Look through the records, and wherever the string "black" turns up, copy out that line.

(RECORDS Opens)

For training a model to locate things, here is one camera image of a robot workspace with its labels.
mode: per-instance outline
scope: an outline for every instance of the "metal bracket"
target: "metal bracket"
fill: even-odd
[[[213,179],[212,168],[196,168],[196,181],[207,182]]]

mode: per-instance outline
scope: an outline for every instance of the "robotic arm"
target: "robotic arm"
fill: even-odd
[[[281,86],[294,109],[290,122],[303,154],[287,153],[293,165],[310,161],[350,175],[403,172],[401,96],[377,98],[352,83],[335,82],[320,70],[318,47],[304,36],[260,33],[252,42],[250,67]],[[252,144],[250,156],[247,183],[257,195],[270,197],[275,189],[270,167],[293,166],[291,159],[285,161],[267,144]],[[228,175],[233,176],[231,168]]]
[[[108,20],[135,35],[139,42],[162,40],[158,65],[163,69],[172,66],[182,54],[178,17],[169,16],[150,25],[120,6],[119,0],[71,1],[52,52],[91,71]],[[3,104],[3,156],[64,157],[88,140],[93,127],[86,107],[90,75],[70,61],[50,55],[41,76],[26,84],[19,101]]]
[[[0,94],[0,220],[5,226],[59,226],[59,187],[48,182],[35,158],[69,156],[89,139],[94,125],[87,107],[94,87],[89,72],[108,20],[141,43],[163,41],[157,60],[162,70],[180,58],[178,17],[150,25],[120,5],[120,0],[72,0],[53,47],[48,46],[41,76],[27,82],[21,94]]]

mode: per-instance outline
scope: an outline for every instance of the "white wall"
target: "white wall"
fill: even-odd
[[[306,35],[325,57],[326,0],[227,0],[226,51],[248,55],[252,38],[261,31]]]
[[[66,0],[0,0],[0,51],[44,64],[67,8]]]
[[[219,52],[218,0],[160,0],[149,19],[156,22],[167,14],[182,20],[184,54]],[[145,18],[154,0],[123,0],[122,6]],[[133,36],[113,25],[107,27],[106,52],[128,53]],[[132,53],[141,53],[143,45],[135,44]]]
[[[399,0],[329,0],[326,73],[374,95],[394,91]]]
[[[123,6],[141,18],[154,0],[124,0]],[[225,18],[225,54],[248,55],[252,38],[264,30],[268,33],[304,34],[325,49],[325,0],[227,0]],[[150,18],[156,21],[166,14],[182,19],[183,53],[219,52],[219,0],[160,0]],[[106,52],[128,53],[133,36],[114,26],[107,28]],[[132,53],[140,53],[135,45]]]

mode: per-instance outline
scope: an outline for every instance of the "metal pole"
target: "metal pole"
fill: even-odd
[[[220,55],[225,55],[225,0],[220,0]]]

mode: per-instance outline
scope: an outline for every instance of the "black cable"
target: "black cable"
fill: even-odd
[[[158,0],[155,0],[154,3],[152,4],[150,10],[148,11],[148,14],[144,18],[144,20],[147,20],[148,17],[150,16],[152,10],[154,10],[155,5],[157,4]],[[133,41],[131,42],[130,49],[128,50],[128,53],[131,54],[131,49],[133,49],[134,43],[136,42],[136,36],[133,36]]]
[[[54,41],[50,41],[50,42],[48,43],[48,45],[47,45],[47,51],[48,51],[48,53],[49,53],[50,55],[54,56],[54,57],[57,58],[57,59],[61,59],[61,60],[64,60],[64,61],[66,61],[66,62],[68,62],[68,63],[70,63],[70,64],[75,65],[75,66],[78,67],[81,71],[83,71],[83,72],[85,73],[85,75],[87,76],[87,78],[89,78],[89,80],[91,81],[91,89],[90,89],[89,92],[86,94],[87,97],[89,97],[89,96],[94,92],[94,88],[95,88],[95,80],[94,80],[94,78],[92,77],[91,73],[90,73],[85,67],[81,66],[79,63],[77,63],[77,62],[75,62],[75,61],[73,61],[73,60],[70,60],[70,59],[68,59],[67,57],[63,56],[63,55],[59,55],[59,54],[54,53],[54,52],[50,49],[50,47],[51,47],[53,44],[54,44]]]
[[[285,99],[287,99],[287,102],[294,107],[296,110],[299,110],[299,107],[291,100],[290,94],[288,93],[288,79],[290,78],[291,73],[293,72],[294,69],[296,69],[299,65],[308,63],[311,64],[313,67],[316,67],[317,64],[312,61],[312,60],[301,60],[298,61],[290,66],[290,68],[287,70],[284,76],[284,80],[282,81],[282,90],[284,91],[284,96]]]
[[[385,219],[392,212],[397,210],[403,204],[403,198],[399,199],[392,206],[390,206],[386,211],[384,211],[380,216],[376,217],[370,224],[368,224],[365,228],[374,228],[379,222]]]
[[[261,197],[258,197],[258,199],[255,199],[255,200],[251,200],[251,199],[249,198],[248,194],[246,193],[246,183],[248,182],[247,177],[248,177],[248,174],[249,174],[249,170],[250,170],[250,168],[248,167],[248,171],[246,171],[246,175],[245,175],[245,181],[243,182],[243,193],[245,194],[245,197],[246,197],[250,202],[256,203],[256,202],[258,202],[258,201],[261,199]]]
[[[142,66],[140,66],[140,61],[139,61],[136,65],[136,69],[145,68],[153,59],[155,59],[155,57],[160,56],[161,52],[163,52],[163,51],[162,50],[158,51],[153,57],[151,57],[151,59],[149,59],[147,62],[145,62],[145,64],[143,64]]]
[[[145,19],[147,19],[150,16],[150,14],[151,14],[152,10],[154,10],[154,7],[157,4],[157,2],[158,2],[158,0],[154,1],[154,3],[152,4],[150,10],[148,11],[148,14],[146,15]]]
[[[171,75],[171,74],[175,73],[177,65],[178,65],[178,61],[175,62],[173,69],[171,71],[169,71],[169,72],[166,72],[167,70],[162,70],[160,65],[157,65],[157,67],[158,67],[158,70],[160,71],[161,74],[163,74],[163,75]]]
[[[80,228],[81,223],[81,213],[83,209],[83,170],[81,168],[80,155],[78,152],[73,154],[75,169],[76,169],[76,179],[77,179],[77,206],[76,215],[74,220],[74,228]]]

(RECORDS Closes)

### EXERCISE SOLUTION:
scope: an outline for every instance of the "black cable"
target: "black cable"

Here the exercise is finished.